### Data block
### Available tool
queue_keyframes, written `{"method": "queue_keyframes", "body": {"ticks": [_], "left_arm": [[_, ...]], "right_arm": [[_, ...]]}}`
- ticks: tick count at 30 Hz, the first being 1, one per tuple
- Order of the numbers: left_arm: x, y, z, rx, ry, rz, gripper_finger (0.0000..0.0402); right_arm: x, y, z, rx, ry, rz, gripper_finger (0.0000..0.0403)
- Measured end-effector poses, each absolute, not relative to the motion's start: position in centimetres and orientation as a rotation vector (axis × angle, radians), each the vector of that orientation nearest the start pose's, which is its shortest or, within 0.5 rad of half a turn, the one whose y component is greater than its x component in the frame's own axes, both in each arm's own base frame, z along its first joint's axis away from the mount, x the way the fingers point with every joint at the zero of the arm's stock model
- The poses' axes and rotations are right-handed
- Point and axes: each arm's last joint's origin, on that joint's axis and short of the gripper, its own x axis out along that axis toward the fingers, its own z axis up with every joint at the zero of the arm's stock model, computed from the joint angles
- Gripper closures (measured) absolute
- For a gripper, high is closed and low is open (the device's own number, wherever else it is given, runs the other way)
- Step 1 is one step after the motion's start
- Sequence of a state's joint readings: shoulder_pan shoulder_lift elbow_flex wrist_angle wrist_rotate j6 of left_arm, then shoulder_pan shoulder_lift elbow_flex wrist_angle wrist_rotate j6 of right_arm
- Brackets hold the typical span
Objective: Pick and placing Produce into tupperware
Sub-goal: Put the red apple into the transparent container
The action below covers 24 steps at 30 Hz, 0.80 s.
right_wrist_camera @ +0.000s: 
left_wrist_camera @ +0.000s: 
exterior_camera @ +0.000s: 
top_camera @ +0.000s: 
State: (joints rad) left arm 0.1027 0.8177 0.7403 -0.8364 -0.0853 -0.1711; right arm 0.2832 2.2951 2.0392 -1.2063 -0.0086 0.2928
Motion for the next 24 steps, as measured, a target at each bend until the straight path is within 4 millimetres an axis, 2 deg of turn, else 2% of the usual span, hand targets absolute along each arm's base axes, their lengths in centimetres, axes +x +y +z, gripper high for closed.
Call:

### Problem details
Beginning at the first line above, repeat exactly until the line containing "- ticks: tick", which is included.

### Exercise result
### Available tool
queue_keyframes, written `{"method": "queue_keyframes", "body": {"ticks": [_], "left_arm": [[_, ...]], "right_arm": [[_, ...]]}}`
- ticks: tick count at 30 Hz, the first being 1, one per tuple

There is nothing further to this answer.